Task requirements:
The result should be the listing below, restated exactly, with its pictures left out.

The data:
● ● ● ●

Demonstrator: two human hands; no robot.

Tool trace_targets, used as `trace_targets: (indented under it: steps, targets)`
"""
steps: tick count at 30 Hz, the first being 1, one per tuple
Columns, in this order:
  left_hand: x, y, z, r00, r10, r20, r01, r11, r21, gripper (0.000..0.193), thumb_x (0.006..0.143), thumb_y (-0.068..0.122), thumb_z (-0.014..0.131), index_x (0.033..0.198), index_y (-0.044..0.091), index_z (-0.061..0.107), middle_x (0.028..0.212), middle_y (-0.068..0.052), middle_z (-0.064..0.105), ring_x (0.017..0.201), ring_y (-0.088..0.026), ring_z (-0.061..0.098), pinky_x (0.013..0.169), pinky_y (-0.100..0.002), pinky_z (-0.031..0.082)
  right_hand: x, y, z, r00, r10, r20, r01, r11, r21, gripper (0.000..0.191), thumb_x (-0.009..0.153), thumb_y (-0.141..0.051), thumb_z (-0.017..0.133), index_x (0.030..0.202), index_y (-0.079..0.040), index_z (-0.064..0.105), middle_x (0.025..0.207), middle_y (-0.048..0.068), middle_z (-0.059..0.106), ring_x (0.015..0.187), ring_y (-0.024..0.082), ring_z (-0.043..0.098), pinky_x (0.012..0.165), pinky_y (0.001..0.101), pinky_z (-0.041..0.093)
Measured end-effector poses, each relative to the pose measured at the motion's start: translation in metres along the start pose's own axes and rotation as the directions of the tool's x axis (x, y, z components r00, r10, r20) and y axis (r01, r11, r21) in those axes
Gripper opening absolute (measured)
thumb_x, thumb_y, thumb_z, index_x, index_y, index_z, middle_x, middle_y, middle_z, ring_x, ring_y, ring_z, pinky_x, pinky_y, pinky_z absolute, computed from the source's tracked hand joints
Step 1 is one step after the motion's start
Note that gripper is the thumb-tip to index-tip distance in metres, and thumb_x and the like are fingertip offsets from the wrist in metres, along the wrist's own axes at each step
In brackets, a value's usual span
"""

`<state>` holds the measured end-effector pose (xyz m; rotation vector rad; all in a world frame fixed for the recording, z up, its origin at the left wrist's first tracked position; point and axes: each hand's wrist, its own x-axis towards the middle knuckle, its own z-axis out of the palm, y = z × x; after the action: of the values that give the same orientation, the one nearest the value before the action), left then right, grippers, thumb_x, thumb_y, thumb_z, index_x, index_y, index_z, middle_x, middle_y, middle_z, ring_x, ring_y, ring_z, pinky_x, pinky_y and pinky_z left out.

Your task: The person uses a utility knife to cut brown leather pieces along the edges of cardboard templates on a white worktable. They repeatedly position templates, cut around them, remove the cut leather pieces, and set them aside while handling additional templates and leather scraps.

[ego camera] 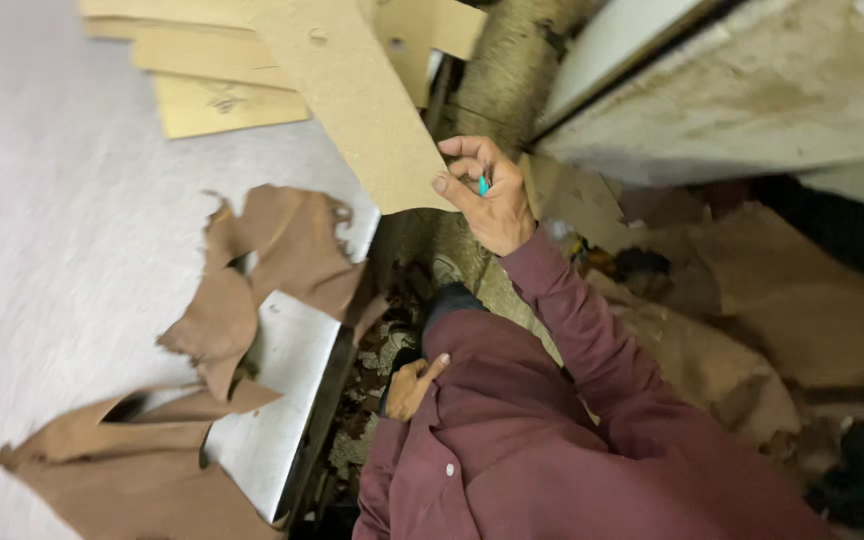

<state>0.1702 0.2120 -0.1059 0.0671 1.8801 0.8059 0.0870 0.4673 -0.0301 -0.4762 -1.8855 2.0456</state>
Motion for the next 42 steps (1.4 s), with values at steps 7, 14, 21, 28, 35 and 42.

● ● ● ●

Task solution:
Demonstrator: two human hands; no robot.

Tool trace_targets, used as `trace_targets: (indented under it: steps, targets)`
"""
steps: tick count at 30 Hz, the first being 1, one per tuple
Columns, in this order:
  left_hand: x, y, z, r00, r10, r20, r01, r11, r21, gripper (0.000..0.193), thumb_x (0.006..0.143), thumb_y (-0.068..0.122), thumb_z (-0.014..0.131), index_x (0.033..0.198), index_y (-0.044..0.091), index_z (-0.061..0.107), middle_x (0.028..0.212), middle_y (-0.068..0.052), middle_z (-0.064..0.105), ring_x (0.017..0.201), ring_y (-0.088..0.026), ring_z (-0.061..0.098), pinky_x (0.013..0.169), pinky_y (-0.100..0.002), pinky_z (-0.031..0.082)
  right_hand: x, y, z, r00, r10, r20, r01, r11, r21, gripper (0.000..0.191), thumb_x (-0.009..0.153), thumb_y (-0.141..0.051), thumb_z (-0.017..0.133), index_x (0.030..0.202), index_y (-0.079..0.040), index_z (-0.064..0.105), middle_x (0.025..0.207), middle_y (-0.048..0.068), middle_z (-0.059..0.106), ring_x (0.015..0.187), ring_y (-0.024..0.082), ring_z (-0.043..0.098), pinky_x (0.012..0.165), pinky_y (0.001..0.101), pinky_z (-0.041..0.093)
Measured end-effector poses, each relative to the pose measured at the motion's start: translation in metres along the start pose's own axes and rotation as the directions of the tool's x axis (x, y, z components r00, r10, r20) and y axis (r01, r11, r21) in those axes
Gripper opening absolute (measured)
thumb_x, thumb_y, thumb_z, index_x, index_y, index_z, middle_x, middle_y, middle_z, ring_x, ring_y, ring_z, pinky_x, pinky_y, pinky_z absolute, computed from the source's tracked hand joints
Step 1 is one step after the motion's start
Note that gripper is the thumb-tip to index-tip distance in metres, and thumb_x and the like are fingertip offsets from the wrist in metres, along the wrist's own axes at each step
In brackets, a value's usual span
"""

`<state>` holds the measured end-effector pose (xyz m; rotation vector rad; all in a world frame fixed for the recording, z up, its origin at the left wrist's first tracked position; point and axes: each hand's wrist, its own x-axis towards the middle knuckle, its own z-axis out of the palm, y = z × x; after the action: of the values that give the same orientation, the one nearest the value before the action), left then right, grippers, thumb_x, thumb_y, thumb_z, index_x, index_y, index_z, middle_x, middle_y, middle_z, ring_x, ring_y, ring_z, pinky_x, pinky_y and pinky_z left out.

Your task: The person uses a utility knife to cut brown leather pieces along the edges of cardboard templates on a white worktable. They repeatedly position templates, cut around them, remove the cut leather pieces, and set them aside while handling additional templates and leather scraps.

[ego camera] 

<state>0.1702 0.2120 -0.1059 0.0671 1.8801 0.8059 0.0870 0.4673 -0.0301 -0.4762 -1.8855 2.0456</state>
Motion for the next 42 steps (1.4 s), with values at steps 7, 14, 21, 28, 35 and 42.

This answer has no further content.